My son, Auden wrestled.

 

The instant he started doing that, my parents had lost their minds (quietly), horrified that he didn’t turn his attention to something like polo, archery or sailing.

 

Conrad, an athlete his whole life, had been beside himself with happiness.

 

As for me, I didn’t like watching other boys trying to pin my son to a mat. I found it distressing. And unfortunately, I was not good at hiding that.

 

In the end, Auden got very good. He also got to the point he didn’t like me at his matches, and not just because I usually took that opportunity to confront Conrad and/or Martine, but because I tried to be supportive.

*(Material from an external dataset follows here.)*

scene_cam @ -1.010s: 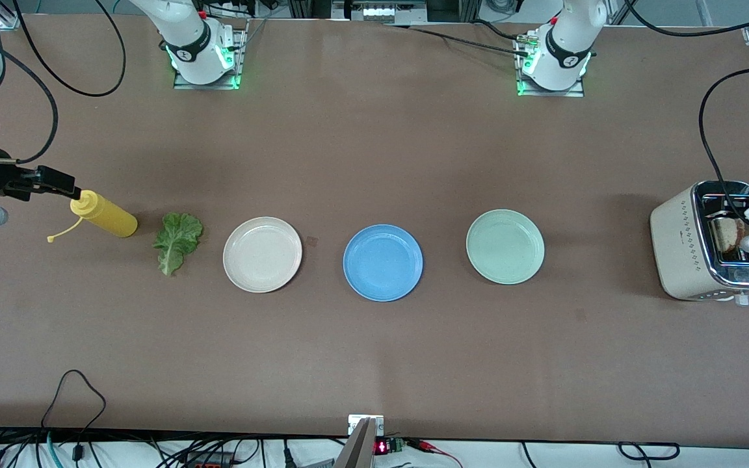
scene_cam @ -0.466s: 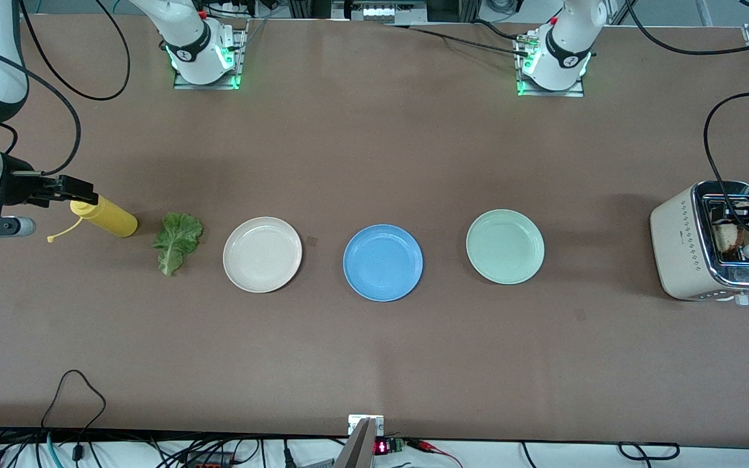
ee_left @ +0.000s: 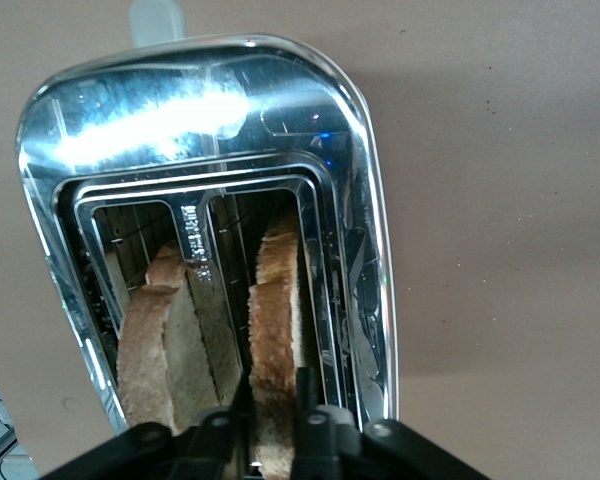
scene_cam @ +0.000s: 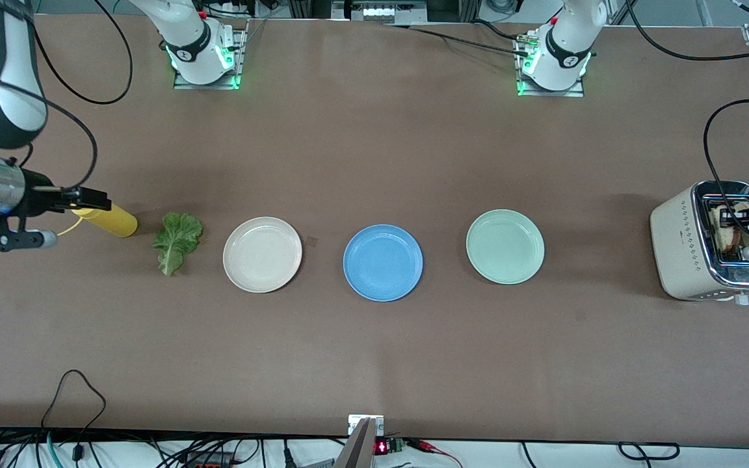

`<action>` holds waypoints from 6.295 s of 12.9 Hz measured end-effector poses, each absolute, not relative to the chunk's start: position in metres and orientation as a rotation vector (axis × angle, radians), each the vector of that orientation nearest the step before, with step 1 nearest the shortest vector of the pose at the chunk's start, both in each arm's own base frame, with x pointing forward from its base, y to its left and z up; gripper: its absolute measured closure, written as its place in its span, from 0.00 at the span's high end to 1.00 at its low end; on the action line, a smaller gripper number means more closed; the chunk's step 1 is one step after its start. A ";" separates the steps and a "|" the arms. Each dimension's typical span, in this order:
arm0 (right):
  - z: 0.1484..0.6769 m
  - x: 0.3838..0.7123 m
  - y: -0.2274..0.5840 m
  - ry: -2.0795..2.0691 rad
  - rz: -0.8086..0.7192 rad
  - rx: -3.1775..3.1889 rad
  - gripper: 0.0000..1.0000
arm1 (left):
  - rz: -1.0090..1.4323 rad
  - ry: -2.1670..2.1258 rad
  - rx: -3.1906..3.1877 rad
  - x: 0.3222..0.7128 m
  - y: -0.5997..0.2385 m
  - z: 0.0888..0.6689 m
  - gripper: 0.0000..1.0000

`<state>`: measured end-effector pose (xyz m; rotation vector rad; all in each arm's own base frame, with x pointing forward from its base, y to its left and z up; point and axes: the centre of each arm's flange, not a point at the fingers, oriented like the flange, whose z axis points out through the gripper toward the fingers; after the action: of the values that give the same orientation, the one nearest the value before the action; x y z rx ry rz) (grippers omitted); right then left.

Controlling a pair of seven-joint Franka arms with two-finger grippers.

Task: Make sandwich in blue plate with both arms
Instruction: 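Pull the bread up with the left gripper while the right gripper reaches the lettuce, then carry the bread toward the blue plate while the right gripper grasps the lettuce, then lay the bread on the blue plate, open the left gripper, withdraw, then carry the lettuce with the right gripper and lay it on the bread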

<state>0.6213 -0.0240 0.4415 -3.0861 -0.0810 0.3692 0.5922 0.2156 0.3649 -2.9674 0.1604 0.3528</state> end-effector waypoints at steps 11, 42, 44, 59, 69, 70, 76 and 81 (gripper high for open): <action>0.259 0.615 0.018 0.000 0.110 -3.150 1.00 | 0.530 0.305 -2.956 0.602 0.120 0.533 0.07; 0.186 0.615 0.005 0.032 0.096 -3.170 0.33 | 0.192 0.633 -4.234 0.634 -0.312 0.166 0.07; 0.186 0.615 0.005 0.032 0.096 -3.170 0.13 | 0.208 0.636 -4.225 0.629 -0.315 0.154 0.13; 0.260 0.646 0.023 0.095 0.246 -3.103 0.05 | 0.697 1.224 -3.172 0.637 -0.181 0.291 1.00; 0.322 0.639 0.273 1.023 0.382 -2.711 0.05 | 0.153 0.911 -2.944 0.623 -0.098 0.565 1.00; 0.311 0.641 0.295 1.103 0.349 -2.664 0.05 | 0.151 0.781 -2.974 0.621 -0.091 0.575 1.00; 0.256 0.640 0.385 1.387 0.366 -2.384 0.05 | 0.179 0.403 -3.036 0.612 -0.072 0.588 1.00; 0.196 0.624 0.416 1.402 0.303 -2.373 0.05 | 0.172 0.359 -3.065 0.609 -0.075 0.595 1.00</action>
<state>0.6236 0.4157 0.1963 -2.3729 1.4016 0.3031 0.6085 -0.0746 0.5945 -3.0646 0.3595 0.1721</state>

However, since I really wished he’d chosen baseball, I’d failed in demonstrating that support.

 

But staring at that placard, I knew that youth athletics programs were always needing money, doing fundraising drives, selling candy bars or moms setting up bake sales.

 

And I intended to have a massive house sale. Sell all the old in order to bring in the new. And since both sets of my grandparents, and my parents, had all given me substantial trust funds on which I could live more than comfortably, I didn’t need money.

 

I’d intended to give the house sale proceeds to charity.

 

Looking at that sign, I tightened my hold on my phone, grabbed my purse and threw open the door to my car. I got out, walked to the door of the gym, and before my courage could fail me, I pushed through.